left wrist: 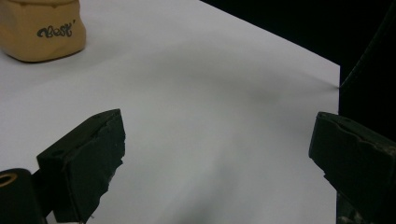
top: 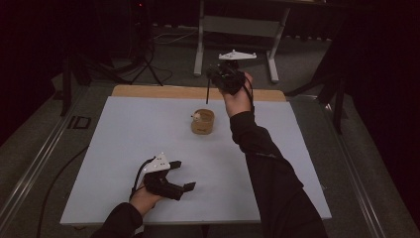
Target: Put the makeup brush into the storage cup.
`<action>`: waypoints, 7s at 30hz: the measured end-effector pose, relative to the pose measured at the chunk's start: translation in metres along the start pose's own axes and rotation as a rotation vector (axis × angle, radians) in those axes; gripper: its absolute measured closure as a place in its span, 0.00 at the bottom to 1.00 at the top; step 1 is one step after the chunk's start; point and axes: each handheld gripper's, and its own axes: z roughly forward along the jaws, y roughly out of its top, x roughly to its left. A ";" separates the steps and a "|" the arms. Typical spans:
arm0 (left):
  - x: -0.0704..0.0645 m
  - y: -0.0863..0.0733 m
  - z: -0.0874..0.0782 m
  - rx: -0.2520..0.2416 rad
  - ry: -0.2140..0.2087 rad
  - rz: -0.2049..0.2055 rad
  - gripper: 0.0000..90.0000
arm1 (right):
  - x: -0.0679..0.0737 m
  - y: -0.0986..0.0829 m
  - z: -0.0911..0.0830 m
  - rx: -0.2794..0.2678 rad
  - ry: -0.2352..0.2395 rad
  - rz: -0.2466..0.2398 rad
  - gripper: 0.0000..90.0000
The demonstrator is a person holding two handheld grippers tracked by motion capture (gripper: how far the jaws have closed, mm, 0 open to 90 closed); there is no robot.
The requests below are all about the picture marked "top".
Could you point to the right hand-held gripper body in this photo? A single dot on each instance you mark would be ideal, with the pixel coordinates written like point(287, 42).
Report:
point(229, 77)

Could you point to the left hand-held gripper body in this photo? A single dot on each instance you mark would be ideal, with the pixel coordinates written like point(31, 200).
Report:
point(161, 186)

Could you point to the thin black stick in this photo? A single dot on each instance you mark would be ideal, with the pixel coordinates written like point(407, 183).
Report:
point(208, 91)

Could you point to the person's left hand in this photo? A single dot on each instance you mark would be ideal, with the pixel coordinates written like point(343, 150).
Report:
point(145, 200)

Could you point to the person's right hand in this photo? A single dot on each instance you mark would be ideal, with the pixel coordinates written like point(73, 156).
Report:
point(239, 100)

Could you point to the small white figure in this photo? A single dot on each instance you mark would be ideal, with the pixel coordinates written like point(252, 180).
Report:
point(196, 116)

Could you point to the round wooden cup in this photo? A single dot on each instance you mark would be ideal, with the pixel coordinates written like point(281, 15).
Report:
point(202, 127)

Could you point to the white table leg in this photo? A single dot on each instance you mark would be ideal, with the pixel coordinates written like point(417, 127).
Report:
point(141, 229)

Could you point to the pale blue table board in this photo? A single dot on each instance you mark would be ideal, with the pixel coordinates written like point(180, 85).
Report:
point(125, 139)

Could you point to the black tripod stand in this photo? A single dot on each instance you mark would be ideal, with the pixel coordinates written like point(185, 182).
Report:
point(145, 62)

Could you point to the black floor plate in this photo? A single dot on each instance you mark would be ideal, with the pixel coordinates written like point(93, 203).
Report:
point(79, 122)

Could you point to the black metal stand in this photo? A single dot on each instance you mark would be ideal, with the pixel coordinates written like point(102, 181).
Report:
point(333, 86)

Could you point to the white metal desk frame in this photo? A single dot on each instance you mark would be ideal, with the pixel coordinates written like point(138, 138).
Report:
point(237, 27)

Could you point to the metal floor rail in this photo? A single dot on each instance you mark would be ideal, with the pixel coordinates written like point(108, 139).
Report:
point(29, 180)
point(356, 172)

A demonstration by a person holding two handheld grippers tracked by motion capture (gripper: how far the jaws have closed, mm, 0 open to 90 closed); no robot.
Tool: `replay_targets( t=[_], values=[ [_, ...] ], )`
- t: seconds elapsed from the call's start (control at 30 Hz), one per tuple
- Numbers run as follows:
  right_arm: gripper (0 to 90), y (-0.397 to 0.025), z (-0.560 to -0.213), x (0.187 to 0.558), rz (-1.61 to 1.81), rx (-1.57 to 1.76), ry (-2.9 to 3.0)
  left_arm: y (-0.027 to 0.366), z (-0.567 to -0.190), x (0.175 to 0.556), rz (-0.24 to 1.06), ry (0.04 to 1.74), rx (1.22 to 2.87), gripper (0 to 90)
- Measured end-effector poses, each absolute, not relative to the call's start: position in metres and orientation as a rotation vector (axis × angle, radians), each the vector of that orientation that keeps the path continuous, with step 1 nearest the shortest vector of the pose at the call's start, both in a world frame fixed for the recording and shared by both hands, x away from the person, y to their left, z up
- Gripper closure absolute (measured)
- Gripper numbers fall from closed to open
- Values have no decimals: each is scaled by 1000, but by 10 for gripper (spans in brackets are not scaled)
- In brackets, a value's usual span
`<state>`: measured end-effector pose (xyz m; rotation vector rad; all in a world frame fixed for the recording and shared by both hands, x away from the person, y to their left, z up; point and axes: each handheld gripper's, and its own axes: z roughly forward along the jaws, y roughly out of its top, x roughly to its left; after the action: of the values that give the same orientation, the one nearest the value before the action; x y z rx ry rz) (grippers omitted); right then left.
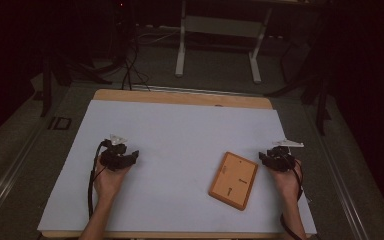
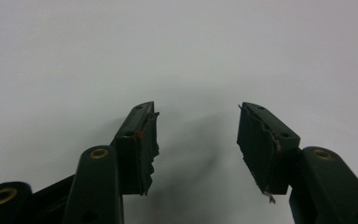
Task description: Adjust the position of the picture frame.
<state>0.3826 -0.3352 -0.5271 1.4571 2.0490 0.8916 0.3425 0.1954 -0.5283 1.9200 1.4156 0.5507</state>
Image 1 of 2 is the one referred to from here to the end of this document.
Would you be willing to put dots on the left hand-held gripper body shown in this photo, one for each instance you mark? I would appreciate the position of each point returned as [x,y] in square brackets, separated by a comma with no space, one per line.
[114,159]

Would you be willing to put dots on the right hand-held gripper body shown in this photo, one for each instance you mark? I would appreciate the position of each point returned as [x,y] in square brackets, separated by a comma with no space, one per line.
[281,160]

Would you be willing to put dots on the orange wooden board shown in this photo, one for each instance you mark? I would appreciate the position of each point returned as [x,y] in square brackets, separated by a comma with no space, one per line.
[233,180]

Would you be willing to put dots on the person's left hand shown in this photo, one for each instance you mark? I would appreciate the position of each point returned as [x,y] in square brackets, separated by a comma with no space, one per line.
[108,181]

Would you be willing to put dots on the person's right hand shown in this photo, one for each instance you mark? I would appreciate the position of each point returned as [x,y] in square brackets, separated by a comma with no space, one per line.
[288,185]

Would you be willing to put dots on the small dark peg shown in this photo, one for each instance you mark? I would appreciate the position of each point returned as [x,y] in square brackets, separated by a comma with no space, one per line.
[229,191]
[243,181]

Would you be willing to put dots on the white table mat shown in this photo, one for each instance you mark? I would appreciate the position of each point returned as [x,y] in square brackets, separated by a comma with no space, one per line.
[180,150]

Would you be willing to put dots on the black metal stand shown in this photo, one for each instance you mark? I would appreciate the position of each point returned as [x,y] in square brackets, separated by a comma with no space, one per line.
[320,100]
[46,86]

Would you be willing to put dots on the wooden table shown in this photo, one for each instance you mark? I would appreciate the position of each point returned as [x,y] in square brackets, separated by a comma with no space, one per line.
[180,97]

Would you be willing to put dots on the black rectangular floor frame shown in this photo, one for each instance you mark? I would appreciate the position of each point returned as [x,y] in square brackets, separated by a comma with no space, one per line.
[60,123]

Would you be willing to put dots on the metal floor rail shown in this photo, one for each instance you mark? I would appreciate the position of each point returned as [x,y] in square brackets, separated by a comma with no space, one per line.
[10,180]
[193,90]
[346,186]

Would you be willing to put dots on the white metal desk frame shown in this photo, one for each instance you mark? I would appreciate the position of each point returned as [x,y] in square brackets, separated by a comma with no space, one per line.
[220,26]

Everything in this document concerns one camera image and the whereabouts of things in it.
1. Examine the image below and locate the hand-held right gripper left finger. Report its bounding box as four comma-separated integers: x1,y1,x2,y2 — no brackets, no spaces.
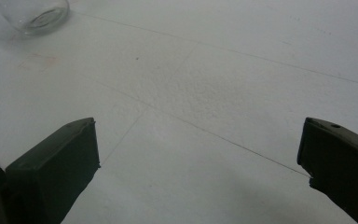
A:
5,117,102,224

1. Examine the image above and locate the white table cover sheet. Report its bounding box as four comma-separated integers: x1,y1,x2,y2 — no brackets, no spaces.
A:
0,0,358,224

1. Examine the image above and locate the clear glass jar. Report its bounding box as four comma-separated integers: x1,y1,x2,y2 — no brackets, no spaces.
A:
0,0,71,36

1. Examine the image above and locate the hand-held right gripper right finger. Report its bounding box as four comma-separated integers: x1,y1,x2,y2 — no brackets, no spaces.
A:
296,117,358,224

□ □ □

▶ _ASSIGNMENT_
Find each line in the records above that contains "motion", and copy it.

▶ _REPLY_
The demonstrator is a person holding two handheld grippers tracked by motion capture (gripper: how far the jaws have closed, mm, 0 open to 90 closed); there is no robot.
A demonstration by a person holding two handheld grippers tracked by motion capture (gripper: how far the jaws have closed, mm, 0 open to 90 closed); no robot.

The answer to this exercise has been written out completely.